PCI DSS Requirement 1.3.3 requires that organizations, “implement anti-spoofing measures to detect and block forged source IP addresses from entering a network.” Assessors will be looking at your firewall and router configurations to verify that anti-spoofing measures are implemented. There are several types of spoofing attacks, but in general, a spoofing attack is a situation in which “a malicious party impersonates another device or user on a network in order to launch attacks against network hosts, steal data, spread malware, or bypass access controls.”

In other words, PCI Requirement 1.3.3 ensures that your organization implements anti-spoofing rules to prevent attackers from “spoofing” their source address to trick your router into believing that the traffic originated from inside your network, allowing that traffic to pass through.

PCI DSS Requirement 1.3.3

PCI DSS has a requirement that you implement anti-spoofing rules.
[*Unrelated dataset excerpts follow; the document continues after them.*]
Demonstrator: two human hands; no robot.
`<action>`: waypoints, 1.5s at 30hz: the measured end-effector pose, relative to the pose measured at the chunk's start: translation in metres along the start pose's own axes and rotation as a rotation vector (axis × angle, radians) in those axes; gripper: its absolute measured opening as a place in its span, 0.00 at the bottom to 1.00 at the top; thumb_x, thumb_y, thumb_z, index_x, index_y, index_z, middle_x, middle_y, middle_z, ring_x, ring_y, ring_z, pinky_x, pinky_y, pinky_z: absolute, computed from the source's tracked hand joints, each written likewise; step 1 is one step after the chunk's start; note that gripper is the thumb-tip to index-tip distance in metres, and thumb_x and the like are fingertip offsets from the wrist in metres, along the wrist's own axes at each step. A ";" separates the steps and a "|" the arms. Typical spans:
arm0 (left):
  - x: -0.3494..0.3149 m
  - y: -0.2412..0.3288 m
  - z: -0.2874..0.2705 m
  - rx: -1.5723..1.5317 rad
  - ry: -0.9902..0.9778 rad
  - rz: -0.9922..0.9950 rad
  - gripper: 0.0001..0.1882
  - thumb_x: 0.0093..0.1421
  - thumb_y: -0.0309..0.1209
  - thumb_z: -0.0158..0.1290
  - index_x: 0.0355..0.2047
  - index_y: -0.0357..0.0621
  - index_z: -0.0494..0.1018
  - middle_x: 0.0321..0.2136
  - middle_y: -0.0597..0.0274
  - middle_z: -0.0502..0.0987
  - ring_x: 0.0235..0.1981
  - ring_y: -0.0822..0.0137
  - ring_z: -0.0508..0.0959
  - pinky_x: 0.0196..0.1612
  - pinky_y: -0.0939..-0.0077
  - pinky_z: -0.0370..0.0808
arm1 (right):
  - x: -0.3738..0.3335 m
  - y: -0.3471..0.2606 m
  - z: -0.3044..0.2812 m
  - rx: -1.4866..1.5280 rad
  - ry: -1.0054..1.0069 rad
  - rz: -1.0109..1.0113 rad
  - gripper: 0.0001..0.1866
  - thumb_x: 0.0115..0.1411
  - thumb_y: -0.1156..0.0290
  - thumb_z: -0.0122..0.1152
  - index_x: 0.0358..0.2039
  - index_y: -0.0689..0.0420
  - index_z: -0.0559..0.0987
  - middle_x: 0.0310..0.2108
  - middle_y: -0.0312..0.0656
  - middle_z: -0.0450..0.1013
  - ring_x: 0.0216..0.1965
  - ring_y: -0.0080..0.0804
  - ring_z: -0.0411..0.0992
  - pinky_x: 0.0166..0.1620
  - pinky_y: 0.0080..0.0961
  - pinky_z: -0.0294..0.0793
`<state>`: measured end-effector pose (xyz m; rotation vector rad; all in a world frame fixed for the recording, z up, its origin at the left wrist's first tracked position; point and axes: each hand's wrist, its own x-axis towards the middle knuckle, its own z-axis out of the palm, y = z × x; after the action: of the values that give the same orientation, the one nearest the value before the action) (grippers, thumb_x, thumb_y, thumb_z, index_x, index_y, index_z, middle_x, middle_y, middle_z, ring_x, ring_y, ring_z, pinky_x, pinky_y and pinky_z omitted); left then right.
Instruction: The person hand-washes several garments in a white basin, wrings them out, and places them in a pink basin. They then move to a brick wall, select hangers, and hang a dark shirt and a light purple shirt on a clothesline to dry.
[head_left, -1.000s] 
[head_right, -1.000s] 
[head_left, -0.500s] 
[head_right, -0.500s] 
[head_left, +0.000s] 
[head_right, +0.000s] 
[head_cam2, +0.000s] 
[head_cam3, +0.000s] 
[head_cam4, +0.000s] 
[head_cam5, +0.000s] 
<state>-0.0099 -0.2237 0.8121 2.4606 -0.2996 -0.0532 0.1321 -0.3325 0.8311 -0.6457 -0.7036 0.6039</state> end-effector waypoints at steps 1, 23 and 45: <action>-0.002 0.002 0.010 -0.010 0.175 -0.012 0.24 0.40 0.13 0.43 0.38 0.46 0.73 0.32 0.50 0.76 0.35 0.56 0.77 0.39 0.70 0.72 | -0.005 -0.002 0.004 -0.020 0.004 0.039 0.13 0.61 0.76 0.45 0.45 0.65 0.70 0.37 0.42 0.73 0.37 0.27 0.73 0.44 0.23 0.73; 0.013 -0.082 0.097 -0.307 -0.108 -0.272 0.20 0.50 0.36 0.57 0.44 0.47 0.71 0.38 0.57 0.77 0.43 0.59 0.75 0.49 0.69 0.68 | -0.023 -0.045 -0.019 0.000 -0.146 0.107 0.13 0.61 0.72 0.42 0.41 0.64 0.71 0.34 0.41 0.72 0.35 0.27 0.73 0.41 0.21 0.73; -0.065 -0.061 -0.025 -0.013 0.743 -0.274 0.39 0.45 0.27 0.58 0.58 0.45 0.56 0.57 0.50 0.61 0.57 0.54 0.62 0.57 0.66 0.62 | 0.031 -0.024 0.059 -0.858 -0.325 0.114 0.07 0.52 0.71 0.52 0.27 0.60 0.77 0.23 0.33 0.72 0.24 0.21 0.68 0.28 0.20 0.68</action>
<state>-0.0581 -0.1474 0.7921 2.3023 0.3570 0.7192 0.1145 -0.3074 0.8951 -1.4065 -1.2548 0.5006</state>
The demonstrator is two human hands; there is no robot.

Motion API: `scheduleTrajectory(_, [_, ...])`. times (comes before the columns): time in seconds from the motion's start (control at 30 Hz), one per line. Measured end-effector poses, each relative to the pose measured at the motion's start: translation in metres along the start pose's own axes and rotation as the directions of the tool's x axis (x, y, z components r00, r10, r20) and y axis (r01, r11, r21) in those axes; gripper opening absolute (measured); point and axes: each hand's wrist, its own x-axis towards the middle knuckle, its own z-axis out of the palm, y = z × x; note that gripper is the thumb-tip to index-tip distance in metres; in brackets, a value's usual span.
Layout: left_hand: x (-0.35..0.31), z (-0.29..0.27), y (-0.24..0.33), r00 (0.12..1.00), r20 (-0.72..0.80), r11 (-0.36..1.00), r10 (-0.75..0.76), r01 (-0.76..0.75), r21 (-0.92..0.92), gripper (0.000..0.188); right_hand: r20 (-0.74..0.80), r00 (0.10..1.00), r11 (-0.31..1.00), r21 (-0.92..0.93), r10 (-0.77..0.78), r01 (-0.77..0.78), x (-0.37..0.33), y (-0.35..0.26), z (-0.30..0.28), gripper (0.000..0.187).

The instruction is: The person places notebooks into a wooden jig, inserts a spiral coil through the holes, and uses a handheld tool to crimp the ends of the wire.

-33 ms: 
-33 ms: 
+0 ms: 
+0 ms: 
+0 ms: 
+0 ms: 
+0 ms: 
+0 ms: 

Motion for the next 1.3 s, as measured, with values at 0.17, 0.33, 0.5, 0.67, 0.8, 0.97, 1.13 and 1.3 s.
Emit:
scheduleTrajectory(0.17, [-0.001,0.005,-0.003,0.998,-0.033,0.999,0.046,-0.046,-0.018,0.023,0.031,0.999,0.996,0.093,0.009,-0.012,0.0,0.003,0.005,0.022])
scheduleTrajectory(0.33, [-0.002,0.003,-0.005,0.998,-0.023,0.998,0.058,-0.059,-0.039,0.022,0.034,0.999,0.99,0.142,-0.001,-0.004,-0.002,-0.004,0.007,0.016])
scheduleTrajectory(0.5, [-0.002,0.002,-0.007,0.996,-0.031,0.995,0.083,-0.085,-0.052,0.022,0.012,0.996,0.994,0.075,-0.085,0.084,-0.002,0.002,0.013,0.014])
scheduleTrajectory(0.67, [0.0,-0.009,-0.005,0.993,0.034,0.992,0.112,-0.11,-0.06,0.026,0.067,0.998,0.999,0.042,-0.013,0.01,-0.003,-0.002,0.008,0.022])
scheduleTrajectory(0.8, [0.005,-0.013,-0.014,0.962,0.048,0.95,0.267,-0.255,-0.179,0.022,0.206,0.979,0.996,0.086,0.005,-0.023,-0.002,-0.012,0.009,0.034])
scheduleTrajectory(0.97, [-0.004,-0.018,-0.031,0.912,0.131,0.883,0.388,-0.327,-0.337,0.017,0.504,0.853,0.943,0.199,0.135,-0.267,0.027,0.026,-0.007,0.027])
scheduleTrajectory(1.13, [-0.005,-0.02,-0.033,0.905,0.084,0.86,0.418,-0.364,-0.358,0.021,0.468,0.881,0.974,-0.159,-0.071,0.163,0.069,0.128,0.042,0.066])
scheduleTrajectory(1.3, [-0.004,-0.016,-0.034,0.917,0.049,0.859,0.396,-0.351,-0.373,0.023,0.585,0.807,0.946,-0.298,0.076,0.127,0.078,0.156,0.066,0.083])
If you’re not aware of what spoofing is, I would recommend taking an opportunity to spend some time with Google and finding out what a spoofing attack is. But effectively what is happening is an attacker can mimic inbound traffic from the Internet, making it look as though it originated from your internal assets.

As an assessor, what we do is we look to make sure that you’re limiting inbound traffic based on 192, 168, 10.0 network, and 172.16 network. What this will do for you is it prevents someone from spoofing the traffic and making your router believe as though the traffic originated from inside of your network and then passing through.